Reviewed by: Ivy Jiang

Article 4: What’s the time, Mr Wolf?

Stellman, R., Redfern, A., Lahri, S., Esterhuizen, T., Cheema, B. (2021) How much time do doctors spend providing care to each child in the ED? A time and motion study. Emergency Medicine Journal, Published Online First: 15 April 2021. doi: 10.1136/emermed-2019-208903

What’s it about?

The authors conducted a cross-sectional observational study over a 5-week period in two EDs – a tertiary centre and a large district hospital, both with separate paediatric ED areas – in the Western Cape of Africa. The “time and motion” methodology was used, where a single trained, independent observer was placed in the ED and observed and timed Doctors’ interaction with patients that met inclusive criteria. Criteria included age (0-13 years), unplanned presentation (not referred  by another source) and had an initial assessment by a qualified medical officer employed by that site. The patient triage category, as per the South African Triage Scale, was also recorded. Primary objective: to measure the total time taken by doctors to assess and manage each of a series of paediatric patients. Secondary objective: whether acuity of patient—as estimated by triage category affected the average time taken, and to compare these averages to the estimated benchmarks used to calculate hospital staffing allocations in the region.

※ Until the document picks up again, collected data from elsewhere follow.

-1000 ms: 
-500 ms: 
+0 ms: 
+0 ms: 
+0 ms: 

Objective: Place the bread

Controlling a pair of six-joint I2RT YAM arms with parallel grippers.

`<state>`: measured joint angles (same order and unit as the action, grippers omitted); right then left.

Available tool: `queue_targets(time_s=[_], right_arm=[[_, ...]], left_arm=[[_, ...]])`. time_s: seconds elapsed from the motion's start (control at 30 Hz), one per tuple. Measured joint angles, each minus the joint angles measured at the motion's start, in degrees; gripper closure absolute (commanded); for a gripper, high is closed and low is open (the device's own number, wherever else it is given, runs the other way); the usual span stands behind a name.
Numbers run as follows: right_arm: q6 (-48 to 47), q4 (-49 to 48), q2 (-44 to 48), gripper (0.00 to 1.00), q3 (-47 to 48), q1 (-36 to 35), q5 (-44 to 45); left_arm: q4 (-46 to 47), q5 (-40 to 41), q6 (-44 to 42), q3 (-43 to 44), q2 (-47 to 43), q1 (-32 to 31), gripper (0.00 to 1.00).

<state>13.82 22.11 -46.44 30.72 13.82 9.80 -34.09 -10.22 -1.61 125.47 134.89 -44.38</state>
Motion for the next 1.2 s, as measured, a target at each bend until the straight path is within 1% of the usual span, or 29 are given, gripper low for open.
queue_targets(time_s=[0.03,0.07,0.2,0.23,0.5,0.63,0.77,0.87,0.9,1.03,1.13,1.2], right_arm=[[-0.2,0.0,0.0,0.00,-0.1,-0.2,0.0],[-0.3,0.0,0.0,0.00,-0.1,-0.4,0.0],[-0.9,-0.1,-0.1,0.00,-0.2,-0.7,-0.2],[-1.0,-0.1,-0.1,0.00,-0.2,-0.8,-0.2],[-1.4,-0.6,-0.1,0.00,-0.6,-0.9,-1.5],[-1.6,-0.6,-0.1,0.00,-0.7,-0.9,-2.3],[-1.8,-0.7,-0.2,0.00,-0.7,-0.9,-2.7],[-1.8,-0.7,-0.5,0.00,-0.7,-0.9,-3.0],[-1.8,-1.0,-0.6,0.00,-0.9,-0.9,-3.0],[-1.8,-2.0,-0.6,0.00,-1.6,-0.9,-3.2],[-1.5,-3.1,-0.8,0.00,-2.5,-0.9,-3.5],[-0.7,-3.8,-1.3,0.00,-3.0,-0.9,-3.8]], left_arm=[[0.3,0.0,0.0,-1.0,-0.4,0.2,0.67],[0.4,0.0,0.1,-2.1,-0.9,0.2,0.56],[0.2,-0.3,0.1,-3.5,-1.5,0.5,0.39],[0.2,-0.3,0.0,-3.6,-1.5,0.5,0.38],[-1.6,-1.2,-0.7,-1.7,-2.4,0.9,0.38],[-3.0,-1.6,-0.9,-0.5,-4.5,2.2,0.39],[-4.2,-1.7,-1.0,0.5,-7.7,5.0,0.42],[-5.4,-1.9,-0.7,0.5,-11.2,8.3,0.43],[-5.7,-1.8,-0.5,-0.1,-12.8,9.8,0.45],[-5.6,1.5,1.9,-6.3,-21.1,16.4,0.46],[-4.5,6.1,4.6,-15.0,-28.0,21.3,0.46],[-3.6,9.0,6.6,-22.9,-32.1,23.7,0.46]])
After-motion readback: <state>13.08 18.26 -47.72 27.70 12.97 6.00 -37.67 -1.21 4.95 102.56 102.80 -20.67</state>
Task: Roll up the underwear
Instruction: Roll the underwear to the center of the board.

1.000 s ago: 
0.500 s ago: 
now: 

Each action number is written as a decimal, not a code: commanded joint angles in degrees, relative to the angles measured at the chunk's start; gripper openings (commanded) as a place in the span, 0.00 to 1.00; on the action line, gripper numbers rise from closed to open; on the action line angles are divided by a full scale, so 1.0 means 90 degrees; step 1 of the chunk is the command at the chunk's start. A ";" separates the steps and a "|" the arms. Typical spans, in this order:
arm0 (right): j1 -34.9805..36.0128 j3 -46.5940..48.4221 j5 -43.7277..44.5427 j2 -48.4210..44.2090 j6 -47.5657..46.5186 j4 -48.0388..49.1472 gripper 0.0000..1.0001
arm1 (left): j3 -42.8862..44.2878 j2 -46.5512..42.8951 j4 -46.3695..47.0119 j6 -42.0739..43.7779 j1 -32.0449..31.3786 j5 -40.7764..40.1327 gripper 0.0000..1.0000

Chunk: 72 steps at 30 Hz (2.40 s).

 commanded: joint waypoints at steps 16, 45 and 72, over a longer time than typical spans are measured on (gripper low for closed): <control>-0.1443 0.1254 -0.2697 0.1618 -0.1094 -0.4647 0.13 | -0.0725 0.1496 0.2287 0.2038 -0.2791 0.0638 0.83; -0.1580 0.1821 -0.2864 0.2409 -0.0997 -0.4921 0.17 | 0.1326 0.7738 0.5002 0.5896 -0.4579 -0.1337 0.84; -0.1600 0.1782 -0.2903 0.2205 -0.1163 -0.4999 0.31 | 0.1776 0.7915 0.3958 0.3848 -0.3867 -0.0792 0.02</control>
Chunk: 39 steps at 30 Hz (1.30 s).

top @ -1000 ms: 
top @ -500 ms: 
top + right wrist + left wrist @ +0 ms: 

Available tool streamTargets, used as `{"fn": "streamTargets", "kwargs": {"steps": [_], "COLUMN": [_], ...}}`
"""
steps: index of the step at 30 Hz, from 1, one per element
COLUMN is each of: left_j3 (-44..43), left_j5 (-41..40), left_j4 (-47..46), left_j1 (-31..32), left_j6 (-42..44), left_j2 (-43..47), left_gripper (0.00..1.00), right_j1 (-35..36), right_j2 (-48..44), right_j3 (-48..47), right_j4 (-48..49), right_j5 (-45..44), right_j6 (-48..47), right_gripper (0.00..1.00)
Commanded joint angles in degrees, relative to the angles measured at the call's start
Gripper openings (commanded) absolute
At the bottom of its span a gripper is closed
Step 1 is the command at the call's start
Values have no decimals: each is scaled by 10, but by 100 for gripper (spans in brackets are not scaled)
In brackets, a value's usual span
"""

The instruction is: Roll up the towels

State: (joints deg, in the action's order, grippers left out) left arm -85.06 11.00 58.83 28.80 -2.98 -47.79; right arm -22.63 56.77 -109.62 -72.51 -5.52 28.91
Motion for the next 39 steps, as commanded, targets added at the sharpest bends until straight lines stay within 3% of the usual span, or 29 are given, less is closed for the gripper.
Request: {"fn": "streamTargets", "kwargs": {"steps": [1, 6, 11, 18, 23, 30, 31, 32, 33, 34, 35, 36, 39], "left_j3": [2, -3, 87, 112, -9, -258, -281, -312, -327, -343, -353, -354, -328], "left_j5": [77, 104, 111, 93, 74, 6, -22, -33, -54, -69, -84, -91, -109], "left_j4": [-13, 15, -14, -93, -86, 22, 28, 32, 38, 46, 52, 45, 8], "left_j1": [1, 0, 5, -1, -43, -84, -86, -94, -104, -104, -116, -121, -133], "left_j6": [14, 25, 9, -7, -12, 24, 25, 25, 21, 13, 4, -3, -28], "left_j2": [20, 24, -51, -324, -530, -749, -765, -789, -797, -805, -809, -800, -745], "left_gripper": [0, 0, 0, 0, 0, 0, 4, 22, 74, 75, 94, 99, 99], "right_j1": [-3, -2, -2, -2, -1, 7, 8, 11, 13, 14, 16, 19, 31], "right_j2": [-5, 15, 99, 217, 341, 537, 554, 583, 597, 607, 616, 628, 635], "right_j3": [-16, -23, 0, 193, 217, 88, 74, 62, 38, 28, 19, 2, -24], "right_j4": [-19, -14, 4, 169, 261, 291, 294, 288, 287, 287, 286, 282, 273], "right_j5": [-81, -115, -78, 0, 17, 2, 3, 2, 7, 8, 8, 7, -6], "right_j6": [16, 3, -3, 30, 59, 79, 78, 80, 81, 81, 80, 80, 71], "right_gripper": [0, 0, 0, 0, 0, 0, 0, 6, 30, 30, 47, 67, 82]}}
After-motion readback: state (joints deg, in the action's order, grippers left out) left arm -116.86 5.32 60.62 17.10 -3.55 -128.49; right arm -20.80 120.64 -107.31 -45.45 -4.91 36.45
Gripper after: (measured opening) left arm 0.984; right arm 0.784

A total of 100 patients were included and the median DTPP (doctor time per patient) for each triage category was as follows:

  • Green (routine; see within 4 hours): 31 minutes (Target set for staffing calculations are: 15 minutes for green)
  • Yellow (urgent; see within 1 hour) 39 minutes (Target 40mins/ patient)
  • Orange (very urgent; see within 10 minutes) 48 minutes (Target 50min/patient)
  • Red (emergency; see immediately) 96 minutes (Target 50min/ patient)

These time frames were compared with the local hospital benchmarks (developed to guide assigning ED staffing) and found that the median timing for patients triaged as green and red were significantly higher (p=0.001 and p=0.002, respectively). 

Why does it matter?

Time often seems warped inside the Emergency Department (ED) – some shifts fly by while others seem to drag on. Sometimes, you see a new patient every 30 minutes, and other times, you spend 3 hours with just one patient! Whilst most ED have audits to monitor Key Performance Indicators (KPI) looking at waiting times, time to treatment, time to admission / time to discharge etc few studies actually look at the (DTPP), which is the time spent assessing and managing a patient. This value depends on a large number of medical and psychosocial variables but if it can be accurately measured, it could be used to determine the right staffing required in a department.

The bottom line

Even with the limitations of this study (small sample size, only a single observer collecting data for a short period of observation per day), the DTPP was found to be significantly higher than the local expected time frame for the highest and lowest triage categories. This study could be repeated at your local ED (with the limitations addressed) and the information could be useful in determining whether your ED is adequately staffed, which would in turn improve a variety of KPIs.

Reviewed by: Tina Abi Abdallah

Article 5: Is the use of excessive non-resuscitation fluid associated with worse outcomes?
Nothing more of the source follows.